A decision to delay changes until 2015 was expected to be announced on 13 May 2010, but was postponed, reportedly due to disagreements between Poots and Sammy Wilson, the Executive's Minister of Finance and Personnel. On 15 June 2010, the proposed reforms were abandoned following the failure of the Northern Ireland Executive to obtain cross community support. Ministers from the Social Democratic and Labour Party (SDLP), Sinn Féin and Alliance Party voted in favour of the reforms, Democratic Unionist Party ministers voted against and Ulster Unionist Party ministers abstained. Accordingly, elections to the existing 26 councils took place in 2011.

The president of the Northern Ireland Local Government Association noted that "Local Government Reform will not take place at all, with no notification that it is simply put off to 2015 which was one of the options the Minister was to put forward to the Executive", and angrily denounced the decision as "clearly not acceptable on any level".

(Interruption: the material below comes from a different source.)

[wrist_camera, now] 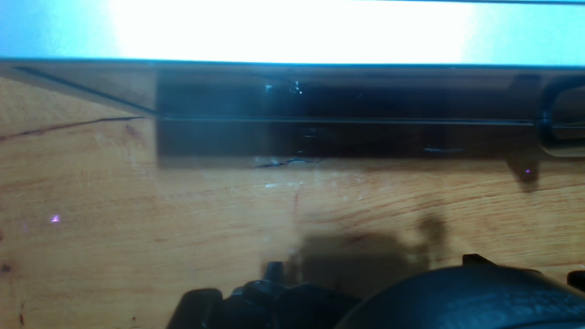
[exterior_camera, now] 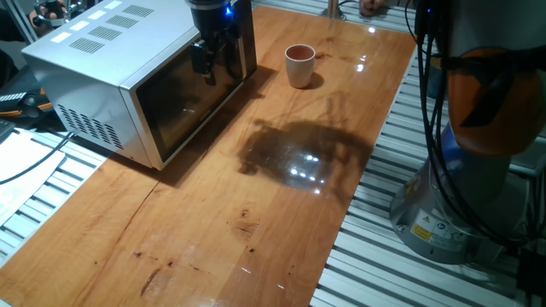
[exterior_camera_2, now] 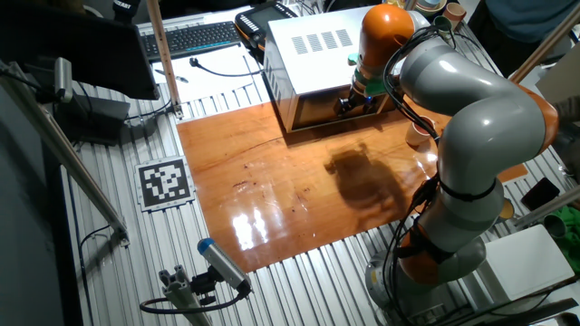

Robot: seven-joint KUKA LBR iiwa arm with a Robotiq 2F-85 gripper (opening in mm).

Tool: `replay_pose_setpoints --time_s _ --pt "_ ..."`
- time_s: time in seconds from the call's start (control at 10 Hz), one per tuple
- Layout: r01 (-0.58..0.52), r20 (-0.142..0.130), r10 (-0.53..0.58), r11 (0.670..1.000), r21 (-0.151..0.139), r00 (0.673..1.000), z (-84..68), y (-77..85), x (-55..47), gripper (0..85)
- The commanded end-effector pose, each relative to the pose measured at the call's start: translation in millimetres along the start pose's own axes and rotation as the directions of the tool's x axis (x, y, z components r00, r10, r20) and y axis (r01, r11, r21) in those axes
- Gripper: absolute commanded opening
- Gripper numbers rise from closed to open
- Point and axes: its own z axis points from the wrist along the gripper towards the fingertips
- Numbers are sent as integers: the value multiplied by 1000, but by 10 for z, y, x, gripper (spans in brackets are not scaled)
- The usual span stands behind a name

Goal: Put the bowl into the microwave

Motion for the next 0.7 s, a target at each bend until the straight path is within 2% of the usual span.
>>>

==Programme for Government 2011–2015==
After the 2011 elections, the new executive drew up a programme for government for the assembly's four-year term, which was published on 12 March 2012. Under "Priority 5: Delivering High Quality and Efficient Public Services", one commitment was "Establish the new 11 council model for Local Government by 2015", under the responsibility of the Department of the Environment. The milestones laid down for this are:
- 2012/13
  Progress legislation (to include Local Government Reorganisation Act) and a programme structure necessary to manage change
- 2013/14
  Arrangements in place for the shadow Councils. Deliver Year 2 of implementation programme
- 2014/15
  Arrangements in place for the transfer of powers to councils

A draft Local Government (Boundaries) Order (Northern Ireland) 2012 was published, specifying eleven districts with names and boundaries similar to the previous proposal.
On 12 June 2012, the Northern Ireland Assembly approved the draft Order by 59 votes to 26; the DUP, Sinn Féin, and the Alliance Party voted for, while the Ulster Unionist Party and the SDLP voted against. The Order (2012 No. 421) was made on 30 November 2012.

== Legislation ==

=== Licensing of Pavement Cafés Act (Northern Ireland) 2014 ===

The Licensing of Pavement Cafés Act (Northern Ireland) 2014 (c. 9 (N.I.) gave district councils the power to grant permission for restaurant owners to place chairs and tables in public places.

=== Off-street Parking (Functions of District Councils) Act (Northern Ireland) 2015 ===

The Off-street Parking (Functions of District Councils) Act (Northern Ireland) 2015 (c. 3 (N.I.)) gave district councils the power to manage the off-street parking.